Given the slate of prestige pictures releasing soon for the upcoming award season, American and British filmmakers seem to have overcome their past reluctance to address the Holocaust cinematically (two such films will be reviewed this coming week). However, that has not been the case in Romania, where the notorious Iaşi Pogrom is a particularly delicate subject to broach. Director Radu Gabrea has been the rare exception, making both documentaries and dramatic features about the Jewish experience in Romania. His latest film, Gruber’s Journey, screening this weekend at the Third Annual Romanian Film Festival, presents the tragic events of Iaşi, from the perspective of an outsider.
Evidently, Journey is also notable as a rare Romanian film in which the central protagonist is not Romanian. In this case, it is the Italian writer Curzio Malaparte, who was a member of the Italian Fascist Party, though not always in good standing due to his gadfly tendencies. He was indeed in Iaşi, or Jassy as it also known, immediately following the massive round-up of the city’s Jewish population. He later wrote a very critical account of the incident in his novel Kaputt. In Journey, Gabrea suggests a fictional story to explain Malaparte’s ultimate disillusionment with Fascism.
Assigned to cover the Russian front for the Italian news service, Malaparte is traveling east with Col. Freitag of the Wehrmacht and the deputy commander of the local Romanian garrison. It is all quite chummy and pleasant except for the severe allergy attack plaguing the writer. He has a referral from a doctor in Bucharest for a world-class allergist, Dr. Josef Gruber, but when Malaparte reaches Iaşi, Dr. Gruber is nowhere to be found.
After enduring a local hack doctor’s battery of sedatives to no avail, Malaparte sets out to find Gruber. What follows is a Kafkaesque story of bureaucratic runaround, as the sinus-challenged Fascist attempts to locate Gruber’s transport. It is not simply a case of Romanians lacking German efficiency. To produce Gruber would imply a level of knowledge and culpability that none of the local Romanians want to assume, despite earning laurels mere days earlier for their actions in the pogrom.
Journey is a deliberately bloodless and intellectual film. It helps to appreciate it if you understand the trajectory Malaparte life will follow. Gabrea shows the audience nothing directly. Instead, we watch Malaparte put together the pieces. Why is the local pharmacy a mad house? Because their two closest competitors suddenly shuttered their doors at the same time Gruber disappeared. Inescapably, a pattern emerges. Throughout the film, Gabrea slowly builds towards Malaparte’s final moment of epiphany. It is a subtle payoff, but nicely turned by Florin Piersic, Jr. Perhaps the greatest standout in the cast though is German actor Udo Schenk, uncomfortably convincing as Freitag.
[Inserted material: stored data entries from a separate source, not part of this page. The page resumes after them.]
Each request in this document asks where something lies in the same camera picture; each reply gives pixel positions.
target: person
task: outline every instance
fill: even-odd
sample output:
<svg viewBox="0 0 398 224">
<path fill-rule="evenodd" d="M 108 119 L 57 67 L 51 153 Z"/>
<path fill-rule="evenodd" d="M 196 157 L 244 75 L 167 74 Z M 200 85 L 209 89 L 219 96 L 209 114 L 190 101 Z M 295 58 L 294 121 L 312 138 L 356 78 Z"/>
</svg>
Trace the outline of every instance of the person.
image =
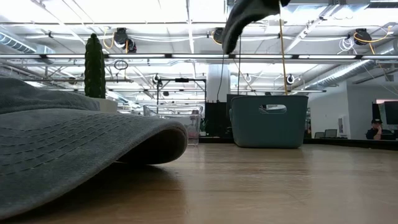
<svg viewBox="0 0 398 224">
<path fill-rule="evenodd" d="M 366 133 L 366 139 L 369 140 L 381 140 L 382 128 L 381 119 L 373 119 L 372 120 L 372 128 L 368 130 Z"/>
</svg>

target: gray bucket hat
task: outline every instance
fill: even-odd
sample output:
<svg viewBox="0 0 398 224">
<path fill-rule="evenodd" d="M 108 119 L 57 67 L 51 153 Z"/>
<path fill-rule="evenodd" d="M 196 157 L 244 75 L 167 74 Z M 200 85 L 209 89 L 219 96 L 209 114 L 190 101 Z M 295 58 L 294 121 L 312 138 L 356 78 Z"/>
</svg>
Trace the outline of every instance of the gray bucket hat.
<svg viewBox="0 0 398 224">
<path fill-rule="evenodd" d="M 115 161 L 179 158 L 175 121 L 99 111 L 96 100 L 0 78 L 0 220 L 43 205 Z"/>
<path fill-rule="evenodd" d="M 248 24 L 279 14 L 279 1 L 282 6 L 290 2 L 290 0 L 236 0 L 221 38 L 224 54 L 232 53 L 239 36 Z"/>
</svg>

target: wooden table
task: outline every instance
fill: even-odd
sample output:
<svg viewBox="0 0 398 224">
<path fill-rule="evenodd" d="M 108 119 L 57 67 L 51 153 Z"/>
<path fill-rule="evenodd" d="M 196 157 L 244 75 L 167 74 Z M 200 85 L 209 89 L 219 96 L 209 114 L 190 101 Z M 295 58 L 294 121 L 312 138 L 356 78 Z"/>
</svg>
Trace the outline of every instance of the wooden table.
<svg viewBox="0 0 398 224">
<path fill-rule="evenodd" d="M 6 223 L 397 222 L 396 151 L 202 144 L 161 166 L 115 163 Z"/>
</svg>

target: cactus
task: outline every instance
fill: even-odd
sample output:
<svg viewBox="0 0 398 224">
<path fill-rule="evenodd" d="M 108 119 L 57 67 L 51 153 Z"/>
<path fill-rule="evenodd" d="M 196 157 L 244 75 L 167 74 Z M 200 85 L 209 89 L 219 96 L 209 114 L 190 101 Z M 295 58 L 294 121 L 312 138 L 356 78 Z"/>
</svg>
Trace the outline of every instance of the cactus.
<svg viewBox="0 0 398 224">
<path fill-rule="evenodd" d="M 86 96 L 105 99 L 104 54 L 96 34 L 87 40 L 85 60 Z"/>
</svg>

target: black chair
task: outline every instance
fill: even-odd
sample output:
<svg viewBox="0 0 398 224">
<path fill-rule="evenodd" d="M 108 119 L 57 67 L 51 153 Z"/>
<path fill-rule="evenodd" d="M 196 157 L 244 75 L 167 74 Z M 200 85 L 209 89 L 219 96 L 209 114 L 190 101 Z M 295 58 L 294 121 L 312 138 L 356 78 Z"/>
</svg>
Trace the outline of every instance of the black chair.
<svg viewBox="0 0 398 224">
<path fill-rule="evenodd" d="M 324 137 L 325 137 L 325 133 L 315 133 L 314 138 L 324 138 Z"/>
<path fill-rule="evenodd" d="M 337 129 L 326 129 L 325 138 L 337 138 Z"/>
</svg>
Undoubtedly, some will be troubled by Journey’s antiseptic approach, relying on the audience to supply its own visions of the horrors that have happened in Iaşi. The attempts at absurdist humor did not seem particularly amusing either (perhaps because I have a very high degree of empathy for anyone trapped in the Hell of bureaucracy). It is a film pitched at the head rather than the heart, which is quite ambitious given the dramatic nature of its subject. It screens again today as part of the Romanian Film Festival at the Tribeca Cinema.